Each week on our new podcast series, The Financial Confessions, we’ll be sitting down with a new guest to talk all things money, getting ahead in your career, and the financial insecurities that make us tick. In this episode, Chelsea spoke with millennial financial advisor Doug Boneparth on talking about money in his relationship, and what he means by “earning the right to invest.” Listen to the full episode here or scroll down for the full video!

Doug: This is the first year that Heather and I will feel that we’ve earned the right to invest. To us, nothing was going to provide us more comfort in our own financial skin than having a very robust– we went for 12 months. 12 months–

Chelsea: Of an emergency fund.

Of living expenses, which, yeah, and to your point, we like our lifestyle. OK? We have big sacrifices that we make, namely vacations, like we’re always tacking our getaways on the heels of business trips and conferences, which for all of you who want to stay married a long time, don’t keep doing that. Actually go get a vacation. But that’s been our big sacrifice. I mean, our last time we really traveled was our honeymoon six years ago.

What?

Yeah. Like really traveled like that. Get out there. Well, Japan is the goal for our 10th anniversary in four years. The kids have to be old enough, too, to actually like stay here.

Oh, you’d go with the kids.

I’m not going with the kids, but I can’t leave. Yeah. 100% not going with the kids.

Fuck those kids.

On that note, I do not want to travel with my kids until they can appreciate what we’re doing.

Oh, yeah.

And I have a 10– we have a 10-month-old now. So it’s going to take– I need Ruby to be Hazel’s age before I can like trust grandma with them for 12 days, because I’m not going to Japan on this epic trip that I’ve been waiting seven years of my life for to have to rush home after four or five days.

Totally.

We’re going all in on that.

So that’s like, OK, that’s like a vacation goal. But I’m talking more about, hey, are we funding the retirement goal? We’ve worked so hard in the cash management space since leaving New York City for the suburbs. It meant being able to take advantage of low rates and refinance those student loans. There was a time that it was an average 7 and 1/2% interest rate on those Federal Graduate PLUS loans. Now they’re 3 and 1/2.

Right.

And instead of seeing a day where they’re all paid off in my 60’s, it’s going to be while my kids are hopefully still under my roof. I can see that. I can feel that a lot more. But that was all cash management. That wasn’t investing.

Right.

That was building the cash reserve, and taking bonuses, and good months, or good years, or side deals for influencer or corporate partnership type stuff, and doing that, and hedging bets left and right, knowing that we, again, have a certain lifestyle that we deem comfortable and are in control because we know our numbers.

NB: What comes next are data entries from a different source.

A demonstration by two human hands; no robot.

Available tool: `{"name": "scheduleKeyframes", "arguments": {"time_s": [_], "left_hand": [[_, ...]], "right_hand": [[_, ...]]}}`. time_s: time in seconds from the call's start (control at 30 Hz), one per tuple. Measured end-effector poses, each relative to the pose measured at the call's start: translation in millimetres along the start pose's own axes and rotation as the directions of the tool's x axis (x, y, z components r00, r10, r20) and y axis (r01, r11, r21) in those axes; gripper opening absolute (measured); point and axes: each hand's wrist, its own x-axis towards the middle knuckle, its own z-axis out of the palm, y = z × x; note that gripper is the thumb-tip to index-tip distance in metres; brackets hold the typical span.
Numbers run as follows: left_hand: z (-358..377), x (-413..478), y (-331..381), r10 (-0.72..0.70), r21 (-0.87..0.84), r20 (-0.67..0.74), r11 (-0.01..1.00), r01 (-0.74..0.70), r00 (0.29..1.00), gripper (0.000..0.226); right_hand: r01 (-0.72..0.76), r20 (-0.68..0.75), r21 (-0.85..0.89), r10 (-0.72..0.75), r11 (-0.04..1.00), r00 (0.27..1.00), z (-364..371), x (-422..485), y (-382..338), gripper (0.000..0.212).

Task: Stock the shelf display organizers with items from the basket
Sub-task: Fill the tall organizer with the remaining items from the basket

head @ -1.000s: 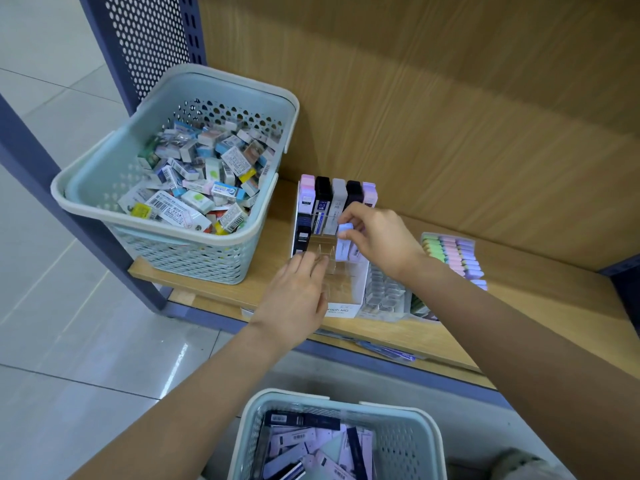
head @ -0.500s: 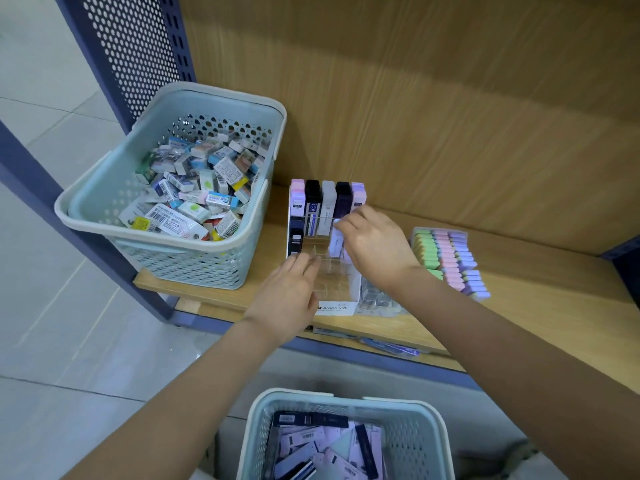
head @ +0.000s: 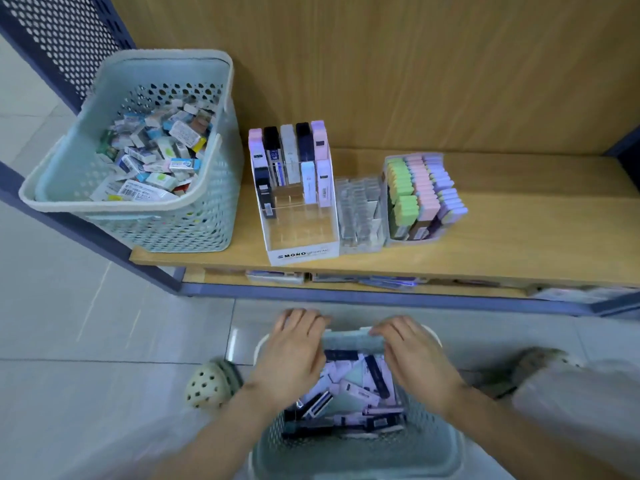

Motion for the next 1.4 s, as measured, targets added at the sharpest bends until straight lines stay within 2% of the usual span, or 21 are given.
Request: {"name": "scheduleKeyframes", "arguments": {"time_s": [0.1, 0.2, 0.27, 0.4, 0.47, 0.53, 0.6, 0.67, 0.77, 0.87, 0.93, 1.03, 1.13, 1.2, 1.33, 1.4], "left_hand": [[40, -14, 9, -0.116, -0.044, 0.251, 0.990, 0.131, 0.961, 0.039], [94, -31, 4, -0.208, -0.069, 0.456, 0.961, 0.267, 0.865, 0.042], [120, -41, 2, -0.221, -0.121, 0.552, 0.933, 0.339, 0.804, 0.044], [154, -53, -2, -0.183, -0.256, 0.697, 0.840, 0.479, 0.693, 0.043], [162, -56, -4, -0.176, -0.254, 0.766, 0.801, 0.542, 0.618, 0.036], [169, -59, -6, -0.175, -0.235, 0.790, 0.799, 0.554, 0.588, 0.036], [172, -60, -7, -0.167, -0.236, 0.766, 0.825, 0.513, 0.621, 0.038], [175, -60, -5, -0.159, -0.271, 0.753, 0.809, 0.521, 0.638, 0.035], [180, -59, -5, -0.218, -0.284, 0.728, 0.766, 0.577, 0.650, 0.016], [176, -60, -8, -0.255, -0.266, 0.702, 0.772, 0.577, 0.665, 0.012], [168, -59, -7, -0.266, -0.317, 0.665, 0.746, 0.586, 0.698, 0.011], [149, -50, 1, -0.381, -0.442, 0.515, 0.650, 0.618, 0.768, 0.013], [128, -36, 15, -0.530, -0.612, 0.431, 0.423, 0.668, 0.730, 0.019], [117, -28, 26, -0.550, -0.714, 0.425, 0.285, 0.640, 0.719, 0.021], [102, -17, 50, -0.512, -0.808, 0.397, 0.198, 0.555, 0.762, 0.023], [98, -12, 59, -0.476, -0.824, 0.387, 0.205, 0.528, 0.789, 0.019]], "right_hand": [[-0.189, 0.287, 0.121, 0.148, 0.975, 0.947, 41, -24, 1, 0.056], [-0.303, 0.482, 0.174, 0.187, 0.937, 0.856, 80, -36, 5, 0.045], [-0.410, 0.607, 0.215, 0.207, 0.886, 0.767, 100, -38, 6, 0.045], [-0.499, 0.688, 0.280, 0.191, 0.820, 0.700, 124, -38, 8, 0.050], [-0.519, 0.695, 0.304, 0.187, 0.799, 0.694, 131, -39, 9, 0.051], [-0.527, 0.717, 0.294, 0.181, 0.797, 0.673, 138, -40, 10, 0.055], [-0.507, 0.746, 0.241, 0.176, 0.827, 0.643, 144, -40, 9, 0.057], [-0.450, 0.768, 0.189, 0.154, 0.873, 0.622, 147, -38, 5, 0.052], [-0.360, 0.786, 0.141, 0.117, 0.922, 0.607, 148, -33, 1, 0.042], [-0.366, 0.785, 0.113, 0.143, 0.924, 0.603, 146, -29, 0, 0.034], [-0.424, 0.768, 0.129, 0.181, 0.896, 0.615, 139, -29, -1, 0.030], [-0.589, 0.698, 0.264, 0.271, 0.763, 0.663, 121, -33, -7, 0.021], [-0.680, 0.632, 0.495, 0.312, 0.541, 0.709, 102, -33, -18, 0.017], [-0.687, 0.600, 0.593, 0.339, 0.419, 0.724, 89, -35, -25, 0.019], [-0.651, 0.557, 0.720, 0.359, 0.242, 0.749, 66, -41, -30, 0.011], [-0.624, 0.530, 0.752, 0.368, 0.211, 0.764, 53, -44, -27, 0.011]]}}
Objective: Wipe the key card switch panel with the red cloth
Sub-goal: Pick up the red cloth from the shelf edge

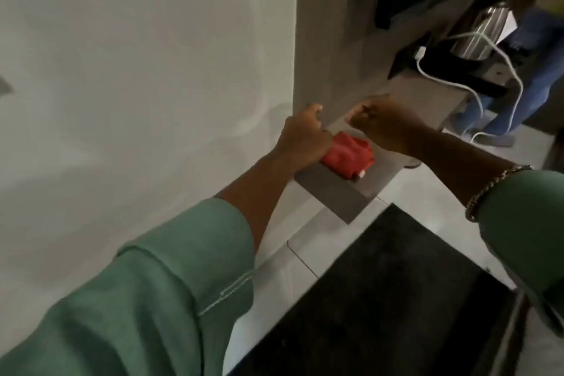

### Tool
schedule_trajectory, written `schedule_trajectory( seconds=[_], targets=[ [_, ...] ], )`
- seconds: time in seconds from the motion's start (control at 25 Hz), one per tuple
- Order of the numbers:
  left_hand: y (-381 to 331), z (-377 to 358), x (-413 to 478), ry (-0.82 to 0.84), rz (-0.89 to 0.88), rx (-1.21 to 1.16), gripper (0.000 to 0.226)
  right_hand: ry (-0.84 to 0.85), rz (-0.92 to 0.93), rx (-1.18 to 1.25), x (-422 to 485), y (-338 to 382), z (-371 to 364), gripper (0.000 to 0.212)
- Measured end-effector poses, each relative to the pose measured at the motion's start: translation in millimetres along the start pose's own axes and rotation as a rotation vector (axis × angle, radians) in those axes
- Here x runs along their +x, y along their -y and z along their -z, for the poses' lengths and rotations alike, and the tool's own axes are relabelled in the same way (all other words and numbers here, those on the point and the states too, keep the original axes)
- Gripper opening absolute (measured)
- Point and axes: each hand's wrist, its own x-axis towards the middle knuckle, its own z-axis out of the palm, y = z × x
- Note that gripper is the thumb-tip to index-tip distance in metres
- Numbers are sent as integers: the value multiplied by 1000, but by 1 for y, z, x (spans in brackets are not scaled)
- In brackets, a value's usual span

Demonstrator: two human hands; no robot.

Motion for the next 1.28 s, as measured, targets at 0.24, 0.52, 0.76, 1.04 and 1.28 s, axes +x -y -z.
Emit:
schedule_trajectory(
  seconds=[0.24,0.52,0.76,1.04,1.28],
  targets=[
    [56,-80,27,31,317,-160,70,154,-52,-136,50,-77,-61,33],
    [95,-133,51,91,517,-380,52,214,-175,-100,75,-122,-111,61],
    [98,-125,47,-82,602,-696,51,86,-187,148,39,-118,-123,51],
    [95,-37,-5,-274,535,-681,31,5,36,-21,-17,-6,-126,53],
    [60,113,-88,-24,388,-1040,30,-76,455,12,-77,134,-108,57]
  ],
)
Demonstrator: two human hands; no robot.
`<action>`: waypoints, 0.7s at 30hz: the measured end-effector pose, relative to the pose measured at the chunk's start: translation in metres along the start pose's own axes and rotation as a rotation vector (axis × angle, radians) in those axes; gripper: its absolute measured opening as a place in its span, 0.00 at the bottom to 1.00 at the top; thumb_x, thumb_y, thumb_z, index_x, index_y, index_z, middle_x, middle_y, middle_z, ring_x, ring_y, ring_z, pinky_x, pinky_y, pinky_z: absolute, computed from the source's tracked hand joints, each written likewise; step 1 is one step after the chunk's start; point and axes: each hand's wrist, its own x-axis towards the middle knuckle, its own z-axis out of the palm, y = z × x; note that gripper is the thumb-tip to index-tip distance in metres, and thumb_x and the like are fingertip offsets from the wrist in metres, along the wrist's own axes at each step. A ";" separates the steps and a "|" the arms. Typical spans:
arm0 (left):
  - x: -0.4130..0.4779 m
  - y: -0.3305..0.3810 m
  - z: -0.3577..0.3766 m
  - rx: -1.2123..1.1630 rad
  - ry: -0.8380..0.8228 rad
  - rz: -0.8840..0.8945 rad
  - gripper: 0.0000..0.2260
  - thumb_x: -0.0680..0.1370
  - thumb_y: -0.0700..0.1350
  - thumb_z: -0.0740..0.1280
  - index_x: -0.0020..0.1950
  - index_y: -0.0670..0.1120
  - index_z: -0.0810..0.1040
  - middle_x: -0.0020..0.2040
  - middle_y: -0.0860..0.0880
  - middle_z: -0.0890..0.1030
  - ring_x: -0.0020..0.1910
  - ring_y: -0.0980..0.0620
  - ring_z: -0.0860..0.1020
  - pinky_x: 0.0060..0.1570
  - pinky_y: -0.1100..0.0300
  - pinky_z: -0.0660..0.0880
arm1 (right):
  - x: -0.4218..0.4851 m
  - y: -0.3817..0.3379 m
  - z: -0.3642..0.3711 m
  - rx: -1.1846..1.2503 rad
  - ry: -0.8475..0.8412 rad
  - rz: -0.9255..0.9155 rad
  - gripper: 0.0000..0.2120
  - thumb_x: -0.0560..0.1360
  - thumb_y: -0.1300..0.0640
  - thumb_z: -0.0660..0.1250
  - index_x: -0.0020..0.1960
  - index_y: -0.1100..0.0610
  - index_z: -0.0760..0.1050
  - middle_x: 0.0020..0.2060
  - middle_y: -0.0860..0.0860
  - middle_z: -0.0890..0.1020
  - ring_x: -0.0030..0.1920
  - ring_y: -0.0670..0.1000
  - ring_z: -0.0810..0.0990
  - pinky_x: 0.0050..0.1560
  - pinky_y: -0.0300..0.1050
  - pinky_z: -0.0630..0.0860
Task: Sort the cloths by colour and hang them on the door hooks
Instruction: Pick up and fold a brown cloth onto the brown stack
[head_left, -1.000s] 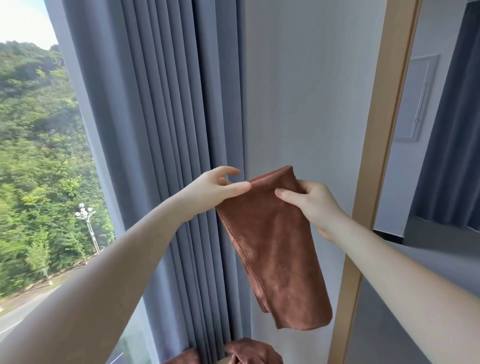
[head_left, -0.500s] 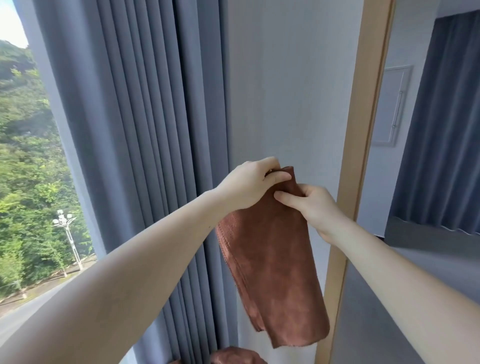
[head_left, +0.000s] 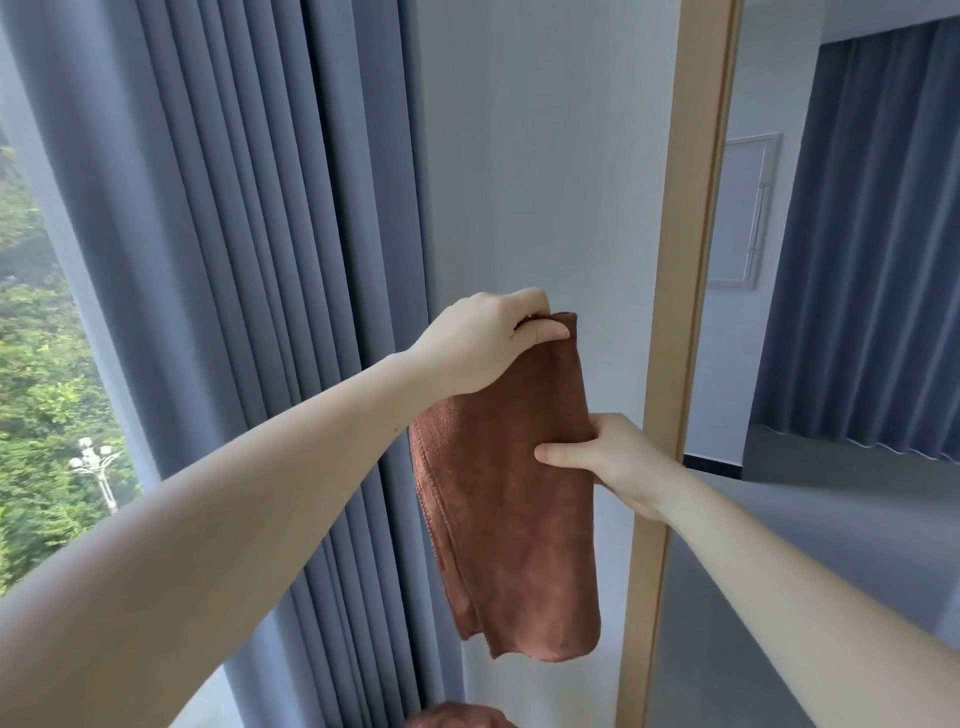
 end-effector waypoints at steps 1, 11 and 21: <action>0.001 -0.001 -0.002 0.001 0.005 0.007 0.15 0.82 0.60 0.63 0.52 0.49 0.76 0.39 0.50 0.79 0.40 0.49 0.76 0.42 0.53 0.72 | 0.000 0.002 0.001 -0.002 0.002 0.004 0.15 0.74 0.59 0.77 0.60 0.55 0.82 0.53 0.49 0.88 0.54 0.50 0.87 0.64 0.51 0.79; 0.008 -0.004 -0.027 0.048 0.044 0.017 0.16 0.82 0.61 0.62 0.52 0.49 0.76 0.36 0.54 0.75 0.41 0.48 0.75 0.42 0.54 0.70 | 0.000 0.024 0.010 -0.030 -0.048 0.055 0.17 0.72 0.58 0.79 0.59 0.53 0.83 0.53 0.47 0.88 0.55 0.47 0.86 0.64 0.48 0.79; -0.002 -0.011 -0.041 0.024 0.082 -0.028 0.15 0.82 0.61 0.63 0.50 0.50 0.76 0.34 0.52 0.74 0.34 0.52 0.73 0.38 0.55 0.70 | -0.008 0.061 0.014 -0.087 -0.131 0.155 0.17 0.72 0.56 0.79 0.59 0.51 0.82 0.53 0.45 0.87 0.54 0.45 0.86 0.58 0.40 0.79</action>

We sit down and we look at them. And very often, it’s like, we have to pull back on everything. It’s like, OK, let’s accept and acknowledge that this is what it is. Then how does that relate to what it is we can save? What are the goals? And have these deliberate planning conversations that I hope couples that truly love each other and want to accomplish great things together have. And again, cynical Doug would tell you it’s probably not happening. More often it’s not happening than it is.

Conversations around money are often emotional ones. It’s hard to separate these two. I think it’s one of the things that separates good advisors or good professionals. They’re able to help people separate those two, the feelings of money versus like just money. And what you did is you created that safe environment.

And back to what I was saying, in my own relationship, like there are a countless number of times we both have chosen the wrong time to talk about it.

To talk about it.

Yeah. Like don’t do it right after a long day, you know? Or right before– or late at night, when everyone’s tired, or the first thing in the morning on Saturday when you’re just trying to kick it with the kids and watch cartoons.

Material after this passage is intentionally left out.